Before watching A Beautiful Mind, I didn't know much about schizophrenia. I of course heard the rumors such as, "The people are crazy," or "They will scare the sh*t out of you." Actually, there is a woman in my town who walks around a lot and visits the park quite frequently. Just because she is "different", she has received the name of "Schizophrenia Annie", by all of the school-age, high school, and possible adult population. I can guarantee that not even 1% of that population knows the definition of the disorder, let alone know the circumstances of the woman. This is our way of making fun of psychological disorders. Putting a label on things we just can't quite explain. I have never been exposed to a schizophrenic (to my knowledge) so I can't really explain how I do, or would, act around one. I have no strong feelings about the people with the disease, mostly because I have never come in contact with it.
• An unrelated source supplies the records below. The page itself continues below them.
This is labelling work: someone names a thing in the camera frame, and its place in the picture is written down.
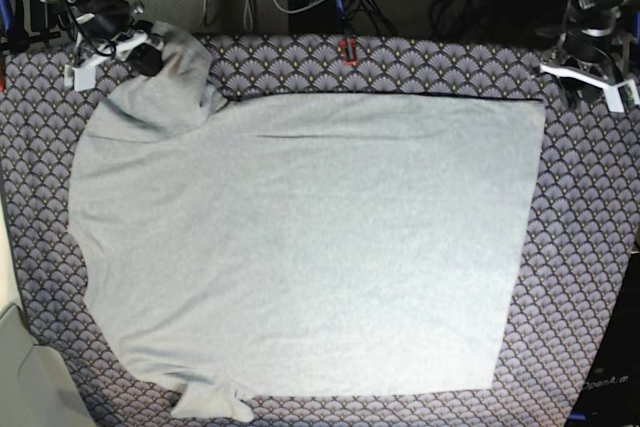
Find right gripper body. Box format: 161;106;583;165
74;0;163;77

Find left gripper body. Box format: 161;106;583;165
549;11;626;97

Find light grey T-shirt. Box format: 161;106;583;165
69;23;545;422

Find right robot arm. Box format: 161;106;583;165
38;0;164;92

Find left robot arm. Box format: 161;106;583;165
537;0;639;114

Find fan-patterned grey tablecloth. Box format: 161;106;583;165
1;35;639;426

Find black power adapter box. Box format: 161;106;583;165
288;0;342;35

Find red table clamp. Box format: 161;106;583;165
340;37;358;66

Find black OpenArm base panel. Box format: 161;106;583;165
566;253;639;426

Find white plastic bin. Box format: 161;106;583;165
1;305;95;426

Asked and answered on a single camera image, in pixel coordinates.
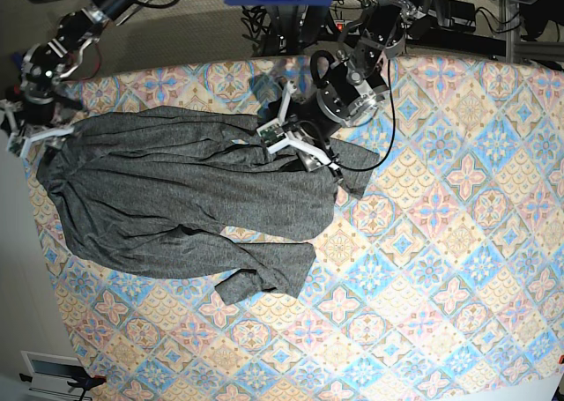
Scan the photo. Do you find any white power strip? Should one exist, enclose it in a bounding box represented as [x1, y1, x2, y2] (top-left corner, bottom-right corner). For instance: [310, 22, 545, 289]
[333, 19, 350, 33]

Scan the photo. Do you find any grey t-shirt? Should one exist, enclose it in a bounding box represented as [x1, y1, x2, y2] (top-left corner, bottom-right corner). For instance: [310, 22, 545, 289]
[36, 107, 379, 304]

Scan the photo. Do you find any white floor vent box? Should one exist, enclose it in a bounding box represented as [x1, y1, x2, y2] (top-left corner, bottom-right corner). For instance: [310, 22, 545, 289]
[21, 351, 86, 400]

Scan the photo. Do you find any aluminium frame post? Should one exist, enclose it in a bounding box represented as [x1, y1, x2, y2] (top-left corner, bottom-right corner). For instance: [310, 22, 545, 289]
[499, 0, 521, 63]

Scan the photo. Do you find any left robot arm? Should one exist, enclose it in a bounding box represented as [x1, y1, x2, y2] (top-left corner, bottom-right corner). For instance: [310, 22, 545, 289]
[256, 0, 499, 182]

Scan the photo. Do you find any patterned tile tablecloth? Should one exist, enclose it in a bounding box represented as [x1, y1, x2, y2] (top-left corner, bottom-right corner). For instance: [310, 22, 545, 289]
[25, 56, 563, 400]

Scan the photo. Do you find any blue black bottom clamp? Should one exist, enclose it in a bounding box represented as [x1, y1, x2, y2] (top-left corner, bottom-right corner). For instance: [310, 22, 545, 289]
[67, 375, 107, 401]

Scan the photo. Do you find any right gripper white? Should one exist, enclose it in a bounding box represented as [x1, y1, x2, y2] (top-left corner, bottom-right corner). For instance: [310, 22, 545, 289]
[1, 100, 75, 163]

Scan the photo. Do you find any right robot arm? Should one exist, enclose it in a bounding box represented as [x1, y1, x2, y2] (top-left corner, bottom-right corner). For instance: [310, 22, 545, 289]
[1, 0, 180, 158]

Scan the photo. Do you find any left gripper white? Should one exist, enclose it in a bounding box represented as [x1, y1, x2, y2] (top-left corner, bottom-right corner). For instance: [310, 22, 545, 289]
[256, 80, 344, 184]

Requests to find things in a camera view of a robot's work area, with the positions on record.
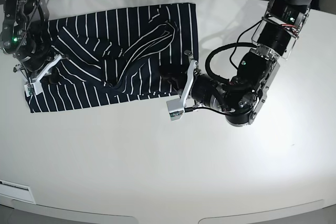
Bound navy white striped T-shirt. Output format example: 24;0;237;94
26;3;199;113

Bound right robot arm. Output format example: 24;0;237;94
1;0;55;77

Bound white label sticker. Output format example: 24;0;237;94
0;180;36;204

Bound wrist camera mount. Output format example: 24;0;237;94
166;50;201;121
13;53;69;98

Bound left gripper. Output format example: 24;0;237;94
160;68;225;109

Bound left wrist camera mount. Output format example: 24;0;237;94
166;50;201;121

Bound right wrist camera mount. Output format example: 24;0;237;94
13;53;69;98

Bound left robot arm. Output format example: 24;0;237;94
161;0;313;127

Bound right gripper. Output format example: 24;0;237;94
18;48;54;75

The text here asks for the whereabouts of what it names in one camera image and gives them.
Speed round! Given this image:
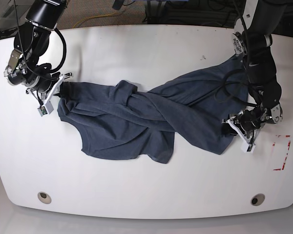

While watching A Beautiful Mind, I was very intrigued by John Nash's behaviors. If I had not known what the movie was about in the first place, I probably wouldn't have known that he had schizophrenia until the psychiatrist took him away and while in his office said, "Who are you talking to? Charles is not there. You have no roommate.".
There were a few things though, that I did pick up on through out the movie. I thought that it was quite weird how Charles and Marci kind of just popped up out of no where all of the time. The first time that Marci was shown in the movie was in the park. I noticed that while Charles and John were talking, she was running around on the grass, through a bunch of pigeons, but the pigeons didn't move. In real life if you were to run through a bunch of pigeons, they would go flying everywhere. That caught my eye right away. .
Also, when John was supposedly at the gate punching in the code after looking at his arm and "Advisor William Parcher" showed up in her car screaming that "they are following us" and so forth, the camera viewed the side of the brick building and I noticed that the cars had no shadows.